Censorship in Lipid Land

Stories from Australia and Britain reveal the dangers of telling the truth about statins

DRUG BUST by Alan Cassels

• The people’s briefing note on prescription drugs
Portrait of columnist Alan Cassels

When policy dooms you, start telling stories – stories so fabulous, so gripping, so spellbinding that the king forgets all about a lethal policy.

– Karl Rove (one of George W. Bush’s advisors)

Welcome to Lipid Land, ruled by our old friends Scandal, Deception and Deceit. After last month, it’s time to add Censorship to the list.

If you think this subject doesn’t affect you, think again. With one in five Canadians swallowing a daily cholesterol-lowering drug, or statin – which leaps to 50% of Canadians over 65 – and all of us consuming media about pharmaceuticals, this is a vital issue, even beyond the massive prescribing of drugs like Lipitor, Zocor or Crestor.

Many of my voyages into the absurdities of Lipid Land over the last decade have delivered stories of intrigue and scandal, yet I have to admit things have never been this weird.

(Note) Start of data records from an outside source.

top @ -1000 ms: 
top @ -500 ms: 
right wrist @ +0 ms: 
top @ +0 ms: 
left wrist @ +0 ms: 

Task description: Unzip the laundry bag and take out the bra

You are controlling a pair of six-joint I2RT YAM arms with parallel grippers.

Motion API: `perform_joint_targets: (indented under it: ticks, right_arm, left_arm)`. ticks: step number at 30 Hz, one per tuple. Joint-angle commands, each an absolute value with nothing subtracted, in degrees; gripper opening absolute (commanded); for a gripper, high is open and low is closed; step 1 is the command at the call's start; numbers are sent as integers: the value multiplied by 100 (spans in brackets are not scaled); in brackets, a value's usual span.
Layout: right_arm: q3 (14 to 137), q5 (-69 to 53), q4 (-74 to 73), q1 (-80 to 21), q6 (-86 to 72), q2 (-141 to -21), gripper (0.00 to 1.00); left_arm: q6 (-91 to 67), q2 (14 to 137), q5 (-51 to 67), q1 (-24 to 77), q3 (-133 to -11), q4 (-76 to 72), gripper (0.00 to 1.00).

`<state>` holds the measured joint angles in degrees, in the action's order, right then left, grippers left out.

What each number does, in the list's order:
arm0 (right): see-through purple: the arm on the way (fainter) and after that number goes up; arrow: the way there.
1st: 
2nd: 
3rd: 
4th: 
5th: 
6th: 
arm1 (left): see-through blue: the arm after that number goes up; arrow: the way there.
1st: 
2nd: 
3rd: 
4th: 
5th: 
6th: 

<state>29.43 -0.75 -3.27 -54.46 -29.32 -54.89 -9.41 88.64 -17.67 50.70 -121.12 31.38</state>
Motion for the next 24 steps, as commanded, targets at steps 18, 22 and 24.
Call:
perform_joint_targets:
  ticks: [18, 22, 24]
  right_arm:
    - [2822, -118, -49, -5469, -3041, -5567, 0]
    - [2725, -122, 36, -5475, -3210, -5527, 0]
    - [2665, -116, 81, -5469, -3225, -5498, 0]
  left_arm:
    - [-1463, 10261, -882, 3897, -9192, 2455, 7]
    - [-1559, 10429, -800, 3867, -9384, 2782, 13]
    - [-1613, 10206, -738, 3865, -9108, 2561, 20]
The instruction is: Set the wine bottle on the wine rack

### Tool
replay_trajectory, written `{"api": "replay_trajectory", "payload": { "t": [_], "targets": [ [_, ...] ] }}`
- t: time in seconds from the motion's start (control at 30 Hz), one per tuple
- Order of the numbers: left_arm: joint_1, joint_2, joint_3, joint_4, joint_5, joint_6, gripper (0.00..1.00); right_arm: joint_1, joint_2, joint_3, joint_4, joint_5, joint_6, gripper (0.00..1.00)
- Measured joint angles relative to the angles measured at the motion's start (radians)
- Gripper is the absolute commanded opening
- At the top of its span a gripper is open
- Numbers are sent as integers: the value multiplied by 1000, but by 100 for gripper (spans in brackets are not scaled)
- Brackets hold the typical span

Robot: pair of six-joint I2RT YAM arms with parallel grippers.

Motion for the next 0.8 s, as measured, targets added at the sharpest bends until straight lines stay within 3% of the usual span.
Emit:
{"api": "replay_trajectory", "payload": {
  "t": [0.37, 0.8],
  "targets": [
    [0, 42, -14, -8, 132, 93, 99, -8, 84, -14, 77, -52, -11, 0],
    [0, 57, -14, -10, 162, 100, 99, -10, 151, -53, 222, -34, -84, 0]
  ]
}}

Statin fanaticism seems to have so clouded medicine’s thinking that now even some of the most cherished tenets of medicine – i.e, “First, let’s try not to kill the patient” – seem quaint and outdated.  The motto “He who dies with the lowest cholesterol wins” pretty much captures the immense hubris around using chemicals to tweak a substance essential to our health.

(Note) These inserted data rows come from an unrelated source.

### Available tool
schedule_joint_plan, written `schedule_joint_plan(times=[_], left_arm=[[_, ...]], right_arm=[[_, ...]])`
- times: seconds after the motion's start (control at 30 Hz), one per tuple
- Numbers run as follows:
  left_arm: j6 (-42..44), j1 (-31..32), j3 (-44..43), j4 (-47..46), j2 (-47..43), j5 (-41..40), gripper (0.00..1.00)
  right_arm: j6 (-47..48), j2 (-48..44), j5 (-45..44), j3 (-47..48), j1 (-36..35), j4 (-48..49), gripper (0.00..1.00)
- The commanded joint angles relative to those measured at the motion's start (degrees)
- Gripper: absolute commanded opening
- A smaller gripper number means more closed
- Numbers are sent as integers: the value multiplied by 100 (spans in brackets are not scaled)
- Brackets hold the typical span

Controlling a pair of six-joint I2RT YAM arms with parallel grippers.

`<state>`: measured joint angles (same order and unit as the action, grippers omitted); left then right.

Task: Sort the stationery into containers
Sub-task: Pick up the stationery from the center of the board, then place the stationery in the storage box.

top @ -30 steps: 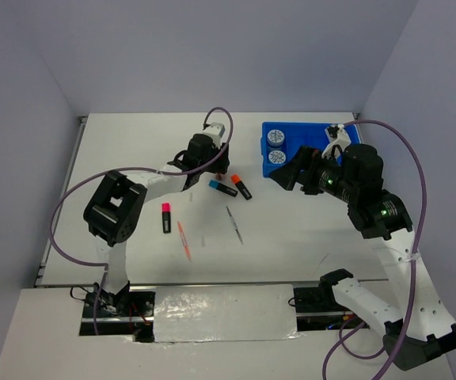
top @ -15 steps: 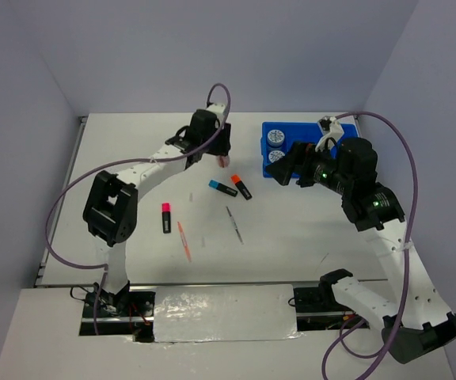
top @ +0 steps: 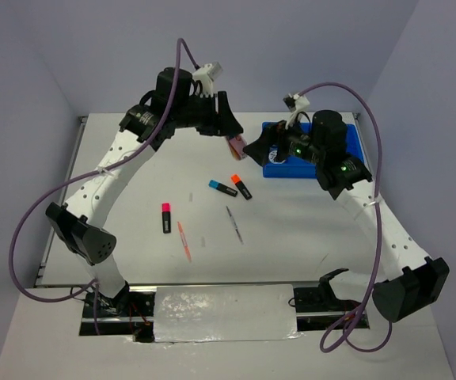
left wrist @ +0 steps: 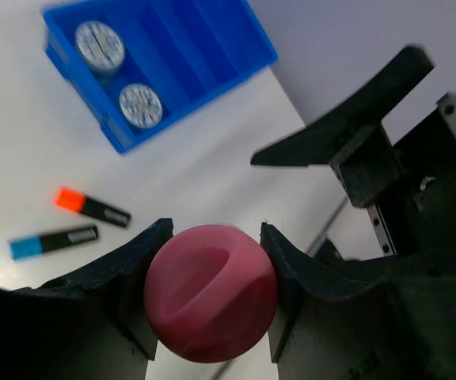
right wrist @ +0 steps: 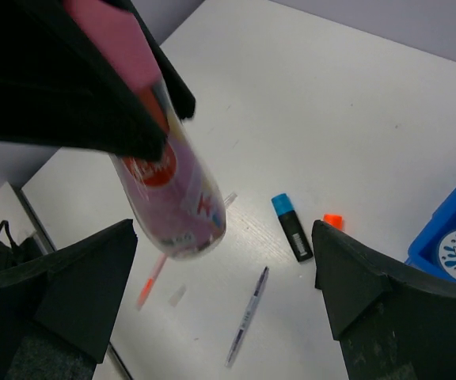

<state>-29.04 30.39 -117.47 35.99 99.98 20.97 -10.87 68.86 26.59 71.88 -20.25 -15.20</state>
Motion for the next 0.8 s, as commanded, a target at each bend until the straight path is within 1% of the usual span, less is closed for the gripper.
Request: schedule_joint_plan(times=[0.0,0.03,0.13,0.17,0.27,0.47,0.6,0.77], left_arm=[[-497,-16,522,191,-250,785,0],[-593,-16,671,146,-312,847,0],[-664,-24,795,58,-427,1040,0],[-699,-25,831,14,-445,1119,0],[-779,-25,1006,-188,-550,1330,0],[-902,-60,1226,-461,-743,1576,0],[-884,-77,1384,-478,-849,1655,0],[-1060,-77,1648,-812,-981,1963,0]], right_arm=[[358,-92,-224,178,-295,122,98],[384,-101,-190,160,-391,123,98],[341,4,188,169,-506,1,98],[323,31,441,169,-558,-18,98],[226,66,707,134,-717,26,97],[138,93,620,-77,-787,-35,96],[138,92,497,-183,-814,-105,96],[-2,110,558,-262,-823,113,91]])
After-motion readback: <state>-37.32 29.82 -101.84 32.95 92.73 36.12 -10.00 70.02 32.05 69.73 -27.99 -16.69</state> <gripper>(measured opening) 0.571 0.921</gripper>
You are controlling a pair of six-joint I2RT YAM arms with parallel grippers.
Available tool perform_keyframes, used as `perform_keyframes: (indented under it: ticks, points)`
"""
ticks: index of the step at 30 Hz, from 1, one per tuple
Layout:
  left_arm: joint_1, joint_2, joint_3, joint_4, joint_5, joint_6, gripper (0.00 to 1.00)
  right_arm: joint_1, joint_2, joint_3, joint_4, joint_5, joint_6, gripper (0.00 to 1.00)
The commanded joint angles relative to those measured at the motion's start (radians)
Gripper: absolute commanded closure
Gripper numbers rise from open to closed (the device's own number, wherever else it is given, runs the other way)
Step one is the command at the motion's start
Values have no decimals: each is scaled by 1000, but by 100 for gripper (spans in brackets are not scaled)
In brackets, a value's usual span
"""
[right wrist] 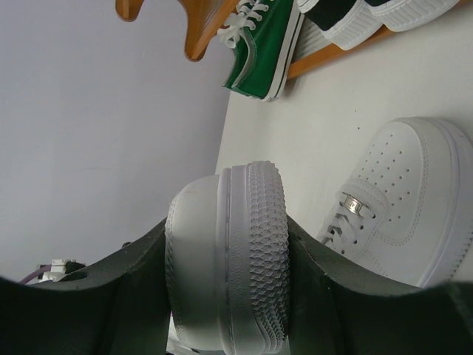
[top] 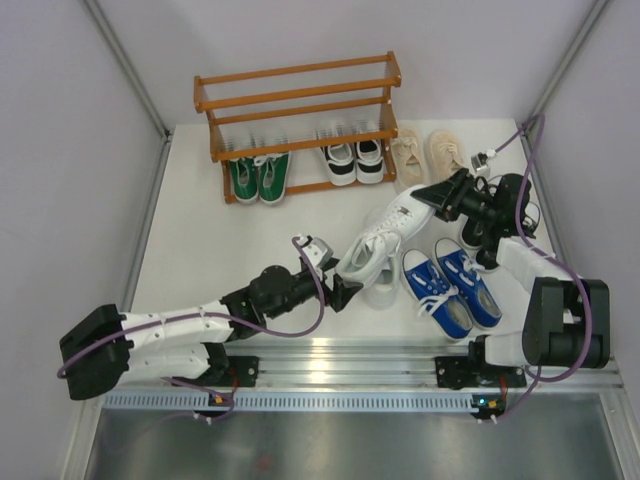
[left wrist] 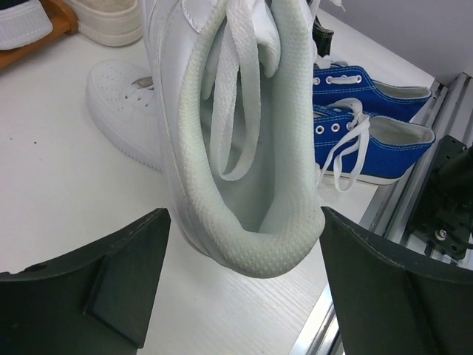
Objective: Place and organize the shoes onto the shoe shelf
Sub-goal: Pick up the shoe at the center of the board.
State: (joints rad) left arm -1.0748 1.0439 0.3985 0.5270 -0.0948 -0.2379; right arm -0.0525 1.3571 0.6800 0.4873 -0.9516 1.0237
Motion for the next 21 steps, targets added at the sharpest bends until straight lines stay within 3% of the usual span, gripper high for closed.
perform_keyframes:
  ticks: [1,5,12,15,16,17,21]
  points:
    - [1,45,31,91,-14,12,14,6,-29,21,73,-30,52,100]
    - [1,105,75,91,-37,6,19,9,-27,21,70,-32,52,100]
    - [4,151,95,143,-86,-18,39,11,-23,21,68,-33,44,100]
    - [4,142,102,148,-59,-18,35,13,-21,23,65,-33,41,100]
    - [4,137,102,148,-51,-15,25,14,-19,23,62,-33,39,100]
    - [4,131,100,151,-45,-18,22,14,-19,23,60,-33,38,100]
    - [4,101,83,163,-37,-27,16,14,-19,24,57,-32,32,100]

Two stories from the UK and Australia in the last month have confirmed the arguments around statin drugs – their benefits and harms – have become completely unanchored from reality and are threatening to sink in a sea of propaganda.

There are three generally irrefutable points you can summarize from the research on the effectiveness and safety of statins: 1.) statins ‘work’ primarily for a small subset of men who have heart disease;  2.) most people currently prescribed statins are unlikely to see any net health benefit; and 3.) all statin takers expose themselves to risks of harm. When I say ‘work,’ I don’t mean lowering your cholesterol, I mean preventing a heart attack or stroke.  The only ones who benefit from the drugs are men who have had heart disease or previously had a heart attack. They may see a 4-5% reduced risk of a heart attack or stroke over five years by swallowing a daily statin. There is a lack of evidence showing women, the elderly and ‘low risk’ men (i.e. most of us) will benefit from statins. What is disputable is the rate at which statin swallowers are harmed. The big manufacturer-funded statin trials show a very small level of adverse effects, yet other case studies or observational studies note perhaps as many as one in five statin users will experience adverse effects.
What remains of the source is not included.